=== Begin Enclosure ===

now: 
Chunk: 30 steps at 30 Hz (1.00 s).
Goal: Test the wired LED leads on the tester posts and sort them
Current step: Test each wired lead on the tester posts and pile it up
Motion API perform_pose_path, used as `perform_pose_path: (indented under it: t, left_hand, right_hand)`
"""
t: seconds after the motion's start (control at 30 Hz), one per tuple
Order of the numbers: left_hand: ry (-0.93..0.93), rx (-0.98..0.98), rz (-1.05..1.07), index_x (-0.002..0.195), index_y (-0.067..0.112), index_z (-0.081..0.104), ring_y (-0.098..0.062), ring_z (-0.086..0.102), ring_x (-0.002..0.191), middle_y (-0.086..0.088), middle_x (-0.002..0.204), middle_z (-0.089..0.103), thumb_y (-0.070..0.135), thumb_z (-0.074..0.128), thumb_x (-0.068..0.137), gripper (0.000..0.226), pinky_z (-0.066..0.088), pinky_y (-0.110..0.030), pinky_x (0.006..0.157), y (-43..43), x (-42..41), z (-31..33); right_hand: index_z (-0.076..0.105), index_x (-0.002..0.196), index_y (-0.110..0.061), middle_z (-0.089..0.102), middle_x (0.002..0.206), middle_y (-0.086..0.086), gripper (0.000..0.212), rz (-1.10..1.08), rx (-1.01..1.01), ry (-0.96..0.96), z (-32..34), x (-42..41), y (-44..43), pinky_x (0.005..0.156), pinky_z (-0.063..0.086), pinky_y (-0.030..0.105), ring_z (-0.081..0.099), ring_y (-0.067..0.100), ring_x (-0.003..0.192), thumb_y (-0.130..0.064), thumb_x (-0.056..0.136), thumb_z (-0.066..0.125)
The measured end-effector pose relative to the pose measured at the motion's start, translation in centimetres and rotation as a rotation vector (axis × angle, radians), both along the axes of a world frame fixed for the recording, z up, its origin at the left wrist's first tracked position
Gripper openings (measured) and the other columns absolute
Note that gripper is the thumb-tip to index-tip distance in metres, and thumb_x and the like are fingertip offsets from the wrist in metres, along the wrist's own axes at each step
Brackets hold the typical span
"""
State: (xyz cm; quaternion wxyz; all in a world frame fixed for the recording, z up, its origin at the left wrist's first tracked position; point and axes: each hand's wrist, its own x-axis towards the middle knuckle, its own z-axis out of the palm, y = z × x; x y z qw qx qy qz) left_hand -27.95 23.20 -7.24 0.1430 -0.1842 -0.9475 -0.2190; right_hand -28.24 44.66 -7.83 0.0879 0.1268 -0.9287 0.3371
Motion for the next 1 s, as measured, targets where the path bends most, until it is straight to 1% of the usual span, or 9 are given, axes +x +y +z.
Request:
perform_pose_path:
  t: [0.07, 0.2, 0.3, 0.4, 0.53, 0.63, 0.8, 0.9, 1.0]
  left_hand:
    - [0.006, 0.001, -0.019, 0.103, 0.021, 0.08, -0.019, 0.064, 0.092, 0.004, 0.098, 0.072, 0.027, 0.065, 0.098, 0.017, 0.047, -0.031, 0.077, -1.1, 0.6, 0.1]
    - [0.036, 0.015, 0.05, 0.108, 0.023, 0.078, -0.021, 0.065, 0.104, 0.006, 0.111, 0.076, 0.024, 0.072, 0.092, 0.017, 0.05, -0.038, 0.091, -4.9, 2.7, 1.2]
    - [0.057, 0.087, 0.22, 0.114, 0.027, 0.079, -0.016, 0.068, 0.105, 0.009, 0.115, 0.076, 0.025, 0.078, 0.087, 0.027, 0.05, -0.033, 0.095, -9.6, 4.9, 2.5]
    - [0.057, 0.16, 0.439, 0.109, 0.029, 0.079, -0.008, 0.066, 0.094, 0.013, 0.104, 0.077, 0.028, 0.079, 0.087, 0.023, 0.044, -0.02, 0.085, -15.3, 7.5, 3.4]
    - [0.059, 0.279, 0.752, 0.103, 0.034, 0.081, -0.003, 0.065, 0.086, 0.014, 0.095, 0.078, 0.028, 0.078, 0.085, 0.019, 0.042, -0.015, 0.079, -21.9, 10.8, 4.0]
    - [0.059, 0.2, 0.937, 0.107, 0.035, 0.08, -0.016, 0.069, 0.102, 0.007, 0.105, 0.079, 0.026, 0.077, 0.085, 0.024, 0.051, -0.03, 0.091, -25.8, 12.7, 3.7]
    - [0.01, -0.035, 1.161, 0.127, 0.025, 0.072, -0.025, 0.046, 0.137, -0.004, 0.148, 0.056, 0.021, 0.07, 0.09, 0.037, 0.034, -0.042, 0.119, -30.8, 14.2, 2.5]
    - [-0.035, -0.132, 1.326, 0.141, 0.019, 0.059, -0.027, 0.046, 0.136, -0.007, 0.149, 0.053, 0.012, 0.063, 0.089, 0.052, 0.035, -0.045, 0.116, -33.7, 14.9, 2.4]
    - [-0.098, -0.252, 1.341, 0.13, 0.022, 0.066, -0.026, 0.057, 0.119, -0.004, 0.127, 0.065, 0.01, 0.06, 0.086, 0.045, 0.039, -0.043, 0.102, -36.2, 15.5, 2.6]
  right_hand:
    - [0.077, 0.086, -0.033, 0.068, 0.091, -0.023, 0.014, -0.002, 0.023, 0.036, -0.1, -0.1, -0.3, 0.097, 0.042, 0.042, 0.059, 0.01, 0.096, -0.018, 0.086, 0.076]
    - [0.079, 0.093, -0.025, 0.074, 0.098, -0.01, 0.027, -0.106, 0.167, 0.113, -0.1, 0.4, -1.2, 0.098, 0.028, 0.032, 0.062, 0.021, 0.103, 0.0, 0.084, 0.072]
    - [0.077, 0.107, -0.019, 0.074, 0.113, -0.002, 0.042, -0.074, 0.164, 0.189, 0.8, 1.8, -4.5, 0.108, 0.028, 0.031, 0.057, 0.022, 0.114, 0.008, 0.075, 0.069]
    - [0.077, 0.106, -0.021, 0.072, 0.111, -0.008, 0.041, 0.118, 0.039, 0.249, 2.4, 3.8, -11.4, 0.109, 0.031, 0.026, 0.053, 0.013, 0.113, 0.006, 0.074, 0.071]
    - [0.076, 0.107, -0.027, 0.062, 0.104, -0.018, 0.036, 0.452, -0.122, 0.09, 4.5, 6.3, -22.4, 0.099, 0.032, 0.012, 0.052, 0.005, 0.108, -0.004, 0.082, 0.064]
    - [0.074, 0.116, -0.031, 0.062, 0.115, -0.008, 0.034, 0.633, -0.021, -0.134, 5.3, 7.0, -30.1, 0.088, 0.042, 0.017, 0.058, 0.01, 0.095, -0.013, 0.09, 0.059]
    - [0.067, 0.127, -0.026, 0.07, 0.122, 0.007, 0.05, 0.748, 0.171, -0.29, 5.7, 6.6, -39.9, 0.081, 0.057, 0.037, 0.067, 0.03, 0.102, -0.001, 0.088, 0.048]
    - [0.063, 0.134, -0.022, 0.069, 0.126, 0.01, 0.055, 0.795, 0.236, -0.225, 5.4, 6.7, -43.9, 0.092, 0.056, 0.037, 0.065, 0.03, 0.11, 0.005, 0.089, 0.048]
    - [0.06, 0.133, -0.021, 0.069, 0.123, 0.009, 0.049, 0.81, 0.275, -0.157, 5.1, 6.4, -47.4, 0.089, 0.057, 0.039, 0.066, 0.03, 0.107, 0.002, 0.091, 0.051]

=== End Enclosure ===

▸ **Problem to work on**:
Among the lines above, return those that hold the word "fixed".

▸ **Response to the exercise**:
The measured end-effector pose relative to the pose measured at the motion's start, translation in centimetres and rotation as a rotation vector (axis × angle, radians), both along the axes of a world frame fixed for the recording, z up, its origin at the left wrist's first tracked position
State: (xyz cm; quaternion wxyz; all in a world frame fixed for the recording, z up, its origin at the left wrist's first tracked position; point and axes: each hand's wrist, its own x-axis towards the middle knuckle, its own z-axis out of the palm, y = z × x; x y z qw qx qy qz) left_hand -27.95 23.20 -7.24 0.1430 -0.1842 -0.9475 -0.2190; right_hand -28.24 44.66 -7.83 0.0879 0.1268 -0.9287 0.3371

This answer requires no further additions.